Deepfakes have moved from novelty to a practical weapon — and Brian Long, CEO of Adaptive Security, says most organizations still aren’t built to handle what comes next. Long explains why AI-driven impersonation has become one of the fastest-growing forms of social engineering: it’s cheap, widely accessible, and increasingly convincing across channels that traditional security awareness programs don’t fully cover.

Long breaks down what he calls the “state of the art” in attacks: deepfake personas that combine voice and likeness with open-source intelligence to mimic real employees, executives, or trusted vendors. The result is an attacker who doesn’t just sound right — they can reference real details about roles, locations, coworkers, and family, making the request feel legitimate in the moment.

That’s why he argues awareness alone isn’t enough. As tells in deepfake audio and video fade, teams need updated controls and processes that don’t rely on spotting imperfections.
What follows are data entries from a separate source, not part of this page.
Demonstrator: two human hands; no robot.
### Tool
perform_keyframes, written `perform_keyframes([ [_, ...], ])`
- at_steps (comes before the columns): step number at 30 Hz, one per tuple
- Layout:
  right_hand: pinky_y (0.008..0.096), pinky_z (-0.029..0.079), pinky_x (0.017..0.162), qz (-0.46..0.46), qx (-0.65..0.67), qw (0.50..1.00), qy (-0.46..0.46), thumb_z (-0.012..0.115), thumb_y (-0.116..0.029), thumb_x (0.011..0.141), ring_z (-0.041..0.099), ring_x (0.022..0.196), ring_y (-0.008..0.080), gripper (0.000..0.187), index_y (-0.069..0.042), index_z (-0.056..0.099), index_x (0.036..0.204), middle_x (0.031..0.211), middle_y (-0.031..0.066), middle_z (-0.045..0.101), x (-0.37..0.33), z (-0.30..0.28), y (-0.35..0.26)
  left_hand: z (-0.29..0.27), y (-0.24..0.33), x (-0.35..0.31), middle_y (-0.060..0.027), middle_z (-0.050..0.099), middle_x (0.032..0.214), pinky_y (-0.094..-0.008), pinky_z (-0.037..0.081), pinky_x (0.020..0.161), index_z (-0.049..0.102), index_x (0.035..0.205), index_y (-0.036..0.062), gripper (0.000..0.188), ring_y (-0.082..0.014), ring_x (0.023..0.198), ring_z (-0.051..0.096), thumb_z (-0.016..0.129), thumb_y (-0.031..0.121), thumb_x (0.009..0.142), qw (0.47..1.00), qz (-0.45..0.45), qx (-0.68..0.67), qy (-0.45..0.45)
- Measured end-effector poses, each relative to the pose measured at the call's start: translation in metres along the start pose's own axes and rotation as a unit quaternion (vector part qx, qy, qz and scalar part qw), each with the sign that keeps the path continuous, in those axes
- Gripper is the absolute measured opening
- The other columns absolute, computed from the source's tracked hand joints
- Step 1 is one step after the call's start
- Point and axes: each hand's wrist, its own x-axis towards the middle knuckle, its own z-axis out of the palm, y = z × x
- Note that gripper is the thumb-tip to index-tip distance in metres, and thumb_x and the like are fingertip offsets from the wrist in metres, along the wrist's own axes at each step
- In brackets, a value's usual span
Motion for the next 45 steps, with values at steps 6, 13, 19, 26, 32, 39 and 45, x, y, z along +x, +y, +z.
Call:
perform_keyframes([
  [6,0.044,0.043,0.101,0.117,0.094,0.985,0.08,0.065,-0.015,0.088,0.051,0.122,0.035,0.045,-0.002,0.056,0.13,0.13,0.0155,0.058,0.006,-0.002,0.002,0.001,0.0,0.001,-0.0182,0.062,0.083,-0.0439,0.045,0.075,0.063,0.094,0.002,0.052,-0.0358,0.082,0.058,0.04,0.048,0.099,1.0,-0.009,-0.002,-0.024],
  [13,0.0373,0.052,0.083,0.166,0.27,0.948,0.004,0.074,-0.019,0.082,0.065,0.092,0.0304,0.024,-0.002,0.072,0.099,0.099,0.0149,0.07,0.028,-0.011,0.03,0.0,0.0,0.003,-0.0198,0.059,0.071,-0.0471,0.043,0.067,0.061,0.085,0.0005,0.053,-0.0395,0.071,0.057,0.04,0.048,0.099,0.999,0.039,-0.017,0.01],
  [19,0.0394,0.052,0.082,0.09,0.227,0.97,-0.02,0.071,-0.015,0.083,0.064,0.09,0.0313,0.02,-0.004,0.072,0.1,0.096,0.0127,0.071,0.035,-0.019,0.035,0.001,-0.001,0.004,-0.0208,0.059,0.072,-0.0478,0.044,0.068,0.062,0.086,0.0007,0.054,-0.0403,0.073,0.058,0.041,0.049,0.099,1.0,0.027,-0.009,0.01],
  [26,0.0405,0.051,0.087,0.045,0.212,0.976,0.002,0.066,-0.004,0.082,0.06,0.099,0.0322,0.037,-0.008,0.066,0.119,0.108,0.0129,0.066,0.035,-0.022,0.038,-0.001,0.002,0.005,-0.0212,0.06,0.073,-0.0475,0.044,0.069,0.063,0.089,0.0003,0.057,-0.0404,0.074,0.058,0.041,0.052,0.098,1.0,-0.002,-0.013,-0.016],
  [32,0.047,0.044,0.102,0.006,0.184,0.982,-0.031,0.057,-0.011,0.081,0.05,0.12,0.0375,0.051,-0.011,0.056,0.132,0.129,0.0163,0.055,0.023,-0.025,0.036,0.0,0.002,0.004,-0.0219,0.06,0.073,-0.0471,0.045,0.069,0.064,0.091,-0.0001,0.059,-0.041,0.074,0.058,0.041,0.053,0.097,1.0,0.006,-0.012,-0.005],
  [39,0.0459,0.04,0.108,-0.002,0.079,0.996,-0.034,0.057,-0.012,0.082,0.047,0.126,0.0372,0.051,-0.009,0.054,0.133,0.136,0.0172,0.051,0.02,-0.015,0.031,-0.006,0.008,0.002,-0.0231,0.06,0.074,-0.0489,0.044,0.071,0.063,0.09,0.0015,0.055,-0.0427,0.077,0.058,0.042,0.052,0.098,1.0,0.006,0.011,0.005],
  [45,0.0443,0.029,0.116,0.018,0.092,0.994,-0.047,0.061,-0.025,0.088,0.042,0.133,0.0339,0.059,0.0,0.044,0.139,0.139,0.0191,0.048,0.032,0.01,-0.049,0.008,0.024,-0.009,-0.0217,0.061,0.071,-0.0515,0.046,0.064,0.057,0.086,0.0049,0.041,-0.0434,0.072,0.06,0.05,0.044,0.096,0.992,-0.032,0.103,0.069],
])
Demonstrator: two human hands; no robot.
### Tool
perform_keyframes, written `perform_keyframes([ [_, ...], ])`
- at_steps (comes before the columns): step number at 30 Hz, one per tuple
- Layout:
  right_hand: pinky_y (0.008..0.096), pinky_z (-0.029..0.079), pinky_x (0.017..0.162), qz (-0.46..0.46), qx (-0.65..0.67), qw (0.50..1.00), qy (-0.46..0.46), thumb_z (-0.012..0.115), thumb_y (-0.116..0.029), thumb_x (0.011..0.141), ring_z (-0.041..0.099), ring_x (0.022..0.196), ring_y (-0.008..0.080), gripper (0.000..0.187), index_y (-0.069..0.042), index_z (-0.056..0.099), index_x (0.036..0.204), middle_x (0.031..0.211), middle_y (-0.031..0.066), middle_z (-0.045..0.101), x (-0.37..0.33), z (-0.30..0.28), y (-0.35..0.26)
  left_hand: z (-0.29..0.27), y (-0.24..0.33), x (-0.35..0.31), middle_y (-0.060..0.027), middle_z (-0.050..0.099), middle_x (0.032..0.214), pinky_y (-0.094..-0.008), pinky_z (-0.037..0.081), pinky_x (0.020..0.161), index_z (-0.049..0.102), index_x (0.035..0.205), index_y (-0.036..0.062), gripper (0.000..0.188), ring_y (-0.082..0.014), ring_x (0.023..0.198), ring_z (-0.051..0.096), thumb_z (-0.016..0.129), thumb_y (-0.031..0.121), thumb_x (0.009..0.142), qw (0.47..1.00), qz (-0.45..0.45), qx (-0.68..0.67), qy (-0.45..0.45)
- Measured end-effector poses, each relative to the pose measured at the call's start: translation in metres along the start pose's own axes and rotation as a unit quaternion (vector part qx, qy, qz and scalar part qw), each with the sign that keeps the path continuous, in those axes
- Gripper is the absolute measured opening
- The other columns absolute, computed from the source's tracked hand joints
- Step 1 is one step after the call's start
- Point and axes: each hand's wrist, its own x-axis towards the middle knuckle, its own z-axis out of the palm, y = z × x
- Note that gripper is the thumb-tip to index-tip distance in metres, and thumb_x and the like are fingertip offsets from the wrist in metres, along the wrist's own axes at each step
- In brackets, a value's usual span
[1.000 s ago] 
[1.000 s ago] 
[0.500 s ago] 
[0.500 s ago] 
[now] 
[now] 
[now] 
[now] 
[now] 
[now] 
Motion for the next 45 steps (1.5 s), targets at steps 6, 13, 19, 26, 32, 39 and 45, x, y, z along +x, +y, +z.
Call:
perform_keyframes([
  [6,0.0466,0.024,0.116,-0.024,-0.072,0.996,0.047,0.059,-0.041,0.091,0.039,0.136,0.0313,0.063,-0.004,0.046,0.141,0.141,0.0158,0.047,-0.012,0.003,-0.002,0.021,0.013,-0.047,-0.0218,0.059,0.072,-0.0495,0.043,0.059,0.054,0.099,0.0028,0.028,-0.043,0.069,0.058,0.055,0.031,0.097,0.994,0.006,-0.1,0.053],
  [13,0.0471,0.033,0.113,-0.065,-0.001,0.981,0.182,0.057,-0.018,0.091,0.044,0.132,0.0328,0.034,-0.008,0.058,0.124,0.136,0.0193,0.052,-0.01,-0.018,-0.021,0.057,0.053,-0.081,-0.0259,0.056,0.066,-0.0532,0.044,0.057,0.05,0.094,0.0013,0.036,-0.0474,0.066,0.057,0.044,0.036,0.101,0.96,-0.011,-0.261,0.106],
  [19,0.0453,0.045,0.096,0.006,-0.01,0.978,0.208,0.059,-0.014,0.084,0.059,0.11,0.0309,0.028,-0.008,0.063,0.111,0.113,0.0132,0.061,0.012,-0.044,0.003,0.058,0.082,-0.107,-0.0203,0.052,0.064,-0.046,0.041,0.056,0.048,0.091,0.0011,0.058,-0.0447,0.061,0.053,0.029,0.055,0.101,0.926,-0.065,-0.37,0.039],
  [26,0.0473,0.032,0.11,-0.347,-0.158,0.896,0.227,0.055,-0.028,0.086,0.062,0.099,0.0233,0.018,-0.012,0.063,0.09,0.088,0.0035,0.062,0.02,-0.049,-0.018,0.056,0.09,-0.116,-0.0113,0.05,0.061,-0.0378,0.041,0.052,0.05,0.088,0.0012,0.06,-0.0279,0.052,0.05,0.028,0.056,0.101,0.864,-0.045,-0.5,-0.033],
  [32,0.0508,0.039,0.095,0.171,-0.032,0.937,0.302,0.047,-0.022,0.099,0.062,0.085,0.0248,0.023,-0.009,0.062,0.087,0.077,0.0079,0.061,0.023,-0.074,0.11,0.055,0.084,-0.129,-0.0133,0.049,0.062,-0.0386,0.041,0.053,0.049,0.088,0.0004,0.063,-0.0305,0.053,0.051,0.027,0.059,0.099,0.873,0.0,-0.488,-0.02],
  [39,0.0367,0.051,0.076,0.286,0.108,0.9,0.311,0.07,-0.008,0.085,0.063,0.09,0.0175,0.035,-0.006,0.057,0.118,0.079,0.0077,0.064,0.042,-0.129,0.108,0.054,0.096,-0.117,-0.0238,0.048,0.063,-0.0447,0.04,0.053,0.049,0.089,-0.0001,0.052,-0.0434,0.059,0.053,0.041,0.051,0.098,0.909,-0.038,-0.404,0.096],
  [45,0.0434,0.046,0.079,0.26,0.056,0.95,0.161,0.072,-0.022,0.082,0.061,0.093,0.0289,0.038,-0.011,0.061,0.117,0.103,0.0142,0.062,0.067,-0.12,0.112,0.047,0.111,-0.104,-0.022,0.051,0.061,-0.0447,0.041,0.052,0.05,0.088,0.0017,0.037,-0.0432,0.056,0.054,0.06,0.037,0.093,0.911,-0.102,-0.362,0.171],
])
Long points to familiar social-engineering pressure tactics — urgency, secrecy, and requests that break established workflows — as the signals that still matter most. If the message demands an exception, it should trigger verification, not compliance.

Adaptive Security’s approach blends AI with training by “thinking like the attacker.” Long describes how the company analyzes publicly available information about an organization, uses the same kinds of models adversaries would use, and then runs safe simulations to identify where people and processes break down. Those findings can drive targeted training as well as changes to policy and controls.

A key takeaway: the attack surface is widening beyond email. Long warns that voice and SMS are increasingly common paths for impersonation — even in BYOD environments where security teams may assume it’s “not their problem.” In the deepfake era, that assumption can become an open door.